Georges Leygues, ministre de la Marine, remit au Lieutenant de vaisseau Bernard la Croix d'Officier de la Légion d'Honneur et annonça au Maître principal Bougault sa prochaine nomination au grade d'officier des Équipages de la Flotte. Puis ce fut une réception à l’Élysée, à la mairie de Paris et à l'Aéro-Club de France.

Outre la valeur de l'équipage, ce voyage a démontré la qualité du moteur Gnome & Rhône "Jupiter" qui n'a demandé que le changement périodique des bougies.

La foule parisienne put venir contempler le Lioré-Olivier 194 car il fut exposé pendant plusieurs jours dans le jardin des Tuileries.

Pendant ce temps, l'infortuné Guilbaud avait enfin reçu son moteur de rechange et pu quitter Lokodja le 20 janvier 1927 avec son nouvel équipier, le Premier-maître mécanicien Rapin. L'ordre de mission avait changé, il ne s'agissait plus d'aller à Madagascar mais de rejoindre Marseille en traversant l'Afrique jusqu'aux Grands Lacs, de remonter la vallée du Nil et de traverser la Méditerranée en passant par Beyrouth, lstanboul et Athènes. Le CAMS était de retour à Marseille le 9 mars 1927.

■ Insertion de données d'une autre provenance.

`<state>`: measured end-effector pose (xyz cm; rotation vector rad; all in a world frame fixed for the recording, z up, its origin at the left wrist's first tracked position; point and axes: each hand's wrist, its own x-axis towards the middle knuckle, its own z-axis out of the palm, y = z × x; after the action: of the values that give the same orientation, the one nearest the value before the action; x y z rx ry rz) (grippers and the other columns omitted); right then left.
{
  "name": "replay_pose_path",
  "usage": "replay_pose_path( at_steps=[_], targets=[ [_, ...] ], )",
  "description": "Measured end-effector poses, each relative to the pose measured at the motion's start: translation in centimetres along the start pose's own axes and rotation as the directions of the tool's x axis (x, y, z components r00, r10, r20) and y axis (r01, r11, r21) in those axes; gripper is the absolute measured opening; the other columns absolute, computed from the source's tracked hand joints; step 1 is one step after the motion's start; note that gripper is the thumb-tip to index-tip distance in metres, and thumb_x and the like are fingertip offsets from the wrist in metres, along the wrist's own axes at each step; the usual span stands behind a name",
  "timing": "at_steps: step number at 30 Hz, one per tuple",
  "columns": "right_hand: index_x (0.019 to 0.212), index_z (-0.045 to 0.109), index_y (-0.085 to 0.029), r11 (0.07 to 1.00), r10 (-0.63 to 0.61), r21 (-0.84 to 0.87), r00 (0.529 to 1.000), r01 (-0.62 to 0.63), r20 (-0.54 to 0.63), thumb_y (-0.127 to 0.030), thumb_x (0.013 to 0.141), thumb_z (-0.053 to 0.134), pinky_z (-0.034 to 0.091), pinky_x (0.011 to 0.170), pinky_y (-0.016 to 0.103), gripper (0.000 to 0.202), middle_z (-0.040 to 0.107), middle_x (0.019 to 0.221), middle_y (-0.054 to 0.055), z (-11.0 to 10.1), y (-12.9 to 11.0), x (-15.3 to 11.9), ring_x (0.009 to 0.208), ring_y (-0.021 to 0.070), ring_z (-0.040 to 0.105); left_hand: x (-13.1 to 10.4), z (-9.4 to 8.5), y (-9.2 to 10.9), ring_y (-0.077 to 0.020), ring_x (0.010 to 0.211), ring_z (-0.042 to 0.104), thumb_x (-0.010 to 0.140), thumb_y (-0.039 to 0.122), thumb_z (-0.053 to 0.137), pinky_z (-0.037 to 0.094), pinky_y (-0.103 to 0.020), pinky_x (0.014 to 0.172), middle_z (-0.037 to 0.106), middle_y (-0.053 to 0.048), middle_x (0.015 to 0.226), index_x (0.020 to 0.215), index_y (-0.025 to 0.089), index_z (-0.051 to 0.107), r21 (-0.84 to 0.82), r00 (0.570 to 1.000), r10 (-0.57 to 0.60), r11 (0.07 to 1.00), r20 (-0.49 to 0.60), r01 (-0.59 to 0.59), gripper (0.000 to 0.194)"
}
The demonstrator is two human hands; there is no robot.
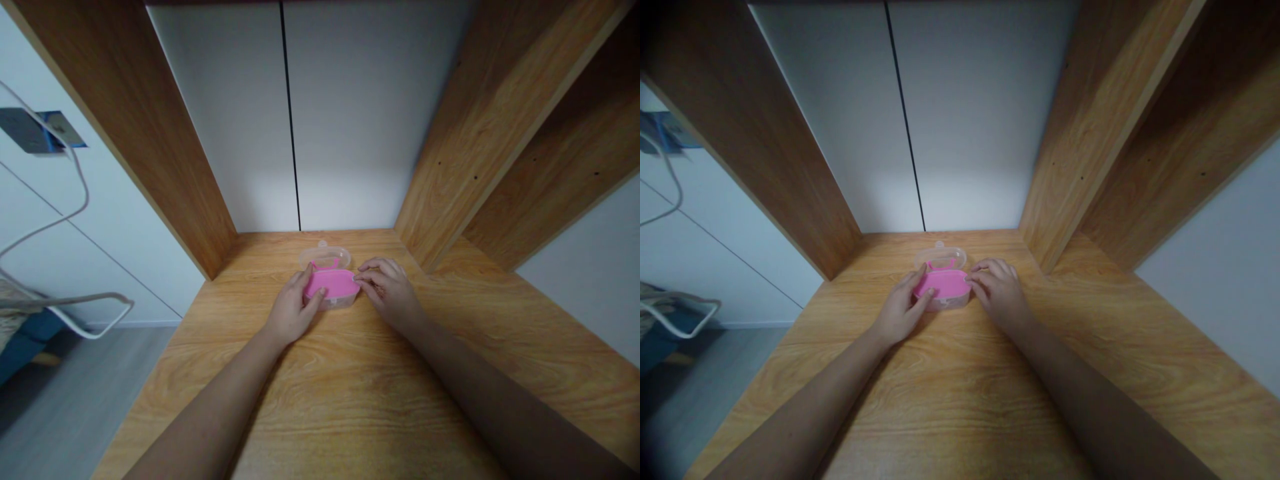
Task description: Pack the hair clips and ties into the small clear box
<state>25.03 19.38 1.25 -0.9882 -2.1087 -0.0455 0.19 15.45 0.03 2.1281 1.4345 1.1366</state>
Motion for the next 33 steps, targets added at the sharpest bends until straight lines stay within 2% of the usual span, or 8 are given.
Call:
replay_pose_path(
  at_steps=[10,13,21,24,28,33],
  targets=[
    [0.102,0.073,-0.028,0.993,-0.084,0.085,0.992,0.076,0.093,-0.023,0.095,0.061,0.047,0.095,0.046,0.015,0.075,0.104,0.003,-0.1,-0.4,0.1,0.105,0.0244,0.063,0.0,-0.1,0.0,-0.0281,0.113,0.062,0.100,0.045,0.049,0.049,-0.044,0.101,0.063,-0.017,0.124,0.150,0.012,0.042,0.026,1.000,0.018,0.999,0.013,-0.018,0.061],
    [0.100,0.073,-0.027,0.992,-0.107,0.082,0.990,0.100,0.090,-0.023,0.093,0.063,0.047,0.096,0.047,0.013,0.077,0.101,0.002,-0.4,-0.7,0.1,0.107,0.0252,0.062,0.0,-0.1,0.0,-0.0282,0.115,0.061,0.100,0.044,0.049,0.049,-0.044,0.102,0.063,-0.017,0.124,0.150,0.012,0.041,0.024,1.000,0.024,0.999,0.019,-0.025,0.060],
    [0.097,0.073,-0.027,0.994,-0.048,0.100,0.994,0.039,0.094,-0.024,0.092,0.060,0.047,0.098,0.046,0.014,0.077,0.099,0.003,-0.8,-1.2,0.1,0.107,0.0252,0.064,0.0,-0.1,0.0,-0.0282,0.115,0.062,0.100,0.045,0.049,0.049,-0.043,0.101,0.064,-0.016,0.123,0.150,0.014,0.043,0.023,1.000,0.015,1.000,0.007,-0.015,0.059],
    [0.105,0.071,-0.028,0.992,-0.057,0.121,0.992,0.043,0.110,-0.023,0.089,0.059,0.045,0.101,0.048,0.020,0.074,0.112,0.006,-1.0,-1.3,0.0,0.113,0.0264,0.062,0.0,-0.1,0.0,-0.0281,0.114,0.062,0.100,0.045,0.048,0.050,-0.044,0.101,0.064,-0.016,0.123,0.150,0.014,0.043,0.021,1.000,0.017,1.000,0.004,-0.017,0.059],
    [0.125,0.065,-0.027,0.993,-0.107,0.070,0.976,0.095,0.190,-0.024,0.086,0.061,0.039,0.108,0.053,0.039,0.057,0.141,0.010,-1.2,-1.6,-0.1,0.131,0.0305,0.050,0.0,-0.1,-0.1,-0.0278,0.113,0.063,0.100,0.046,0.048,0.050,-0.044,0.100,0.064,-0.016,0.123,0.150,0.014,0.043,0.022,1.000,0.018,1.000,0.007,-0.018,0.059],
    [0.122,0.066,-0.027,0.992,-0.120,0.002,0.965,0.123,0.235,-0.023,0.082,0.063,0.036,0.110,0.054,0.040,0.051,0.146,0.012,-1.0,-1.7,-0.3,0.137,0.0323,0.044,0.0,0.0,-0.1,-0.0284,0.115,0.061,0.100,0.045,0.047,0.049,-0.045,0.102,0.063,-0.017,0.125,0.149,0.013,0.043,0.025,1.000,0.008,1.000,0.016,-0.008,0.059]
  ],
)
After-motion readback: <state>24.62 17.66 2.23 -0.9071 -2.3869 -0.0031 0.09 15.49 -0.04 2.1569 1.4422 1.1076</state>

Détail de l'itinéraire aller du Lioré 194 :

12/10/26
Berre - Tanger
1450 km
13/10/26
Tanger - Casablanca
300 km
15/10/26
Casablanca - Las Palmas
1100 km
17/10/26
Las Palmas - Port Etienne
880 km
18/10/26
Port Etienne – Saint Louis
600 km
21/10/26
Saint Louis - Kayes
640 km
22/10/26
Kayes - Bamako
480 km
27/10/26
Bamako – Segou
200 km
28/10/26
Segou - Tombouctou
560 km
29/10/26
Tombouctou - Gao
300 km
30/10/26
Gao - Gaya
620 km
31/10/26
Gaya - Djebba
350 km
01/11/26
Djebba - Lokodja
300 km
03/11/26
Lokodja - Garoua
800 km
06/11/26
Garoua – Fort Archambault
600 km
07/11/26
Fort Archambault - Bangui
460 km
10/11/26
Bangui - Lisala
600 km
13/11/26
Lisala - Stanleyville
460 km
14/11/26
Stanleyville - Albertville
950 km
15/11/26
Albertville - Kitouta
380 km
17/11/26
Kitouta - Fort Johnston
850 km
19/11/26
Fort Johnston - Quelimane
550 km
20/11/26
Quelimane - Mozambique
550 km
21/11/26
Mozambique - Majunga
600 km
04/12/26
Majunga - Tananarive
380 km

soit un total de 14960 km.

Tout au long de ce grand voyage, l'équipage fit oblitérer des plis ou cartes postales illustrées à de nombreuses escales en y apposant une griffe rectangulaire violette.

Plis postaux de pure complaisance, certes, réservés à l'époque par quelques passionnés et par nombre de négociants et de spéculateurs avisés qui n'en attendaient rien d'autre que d'en tirer une plus-value conséquente. Peu importe ! Aujourd'hui, c'est bien grâce aux collectionneurs que la mémoire de cette épopée des temps modernes a été conservée et que nous pouvons en méditer, à la fois, toute la performance humaine et toute l'éphémère fugacité.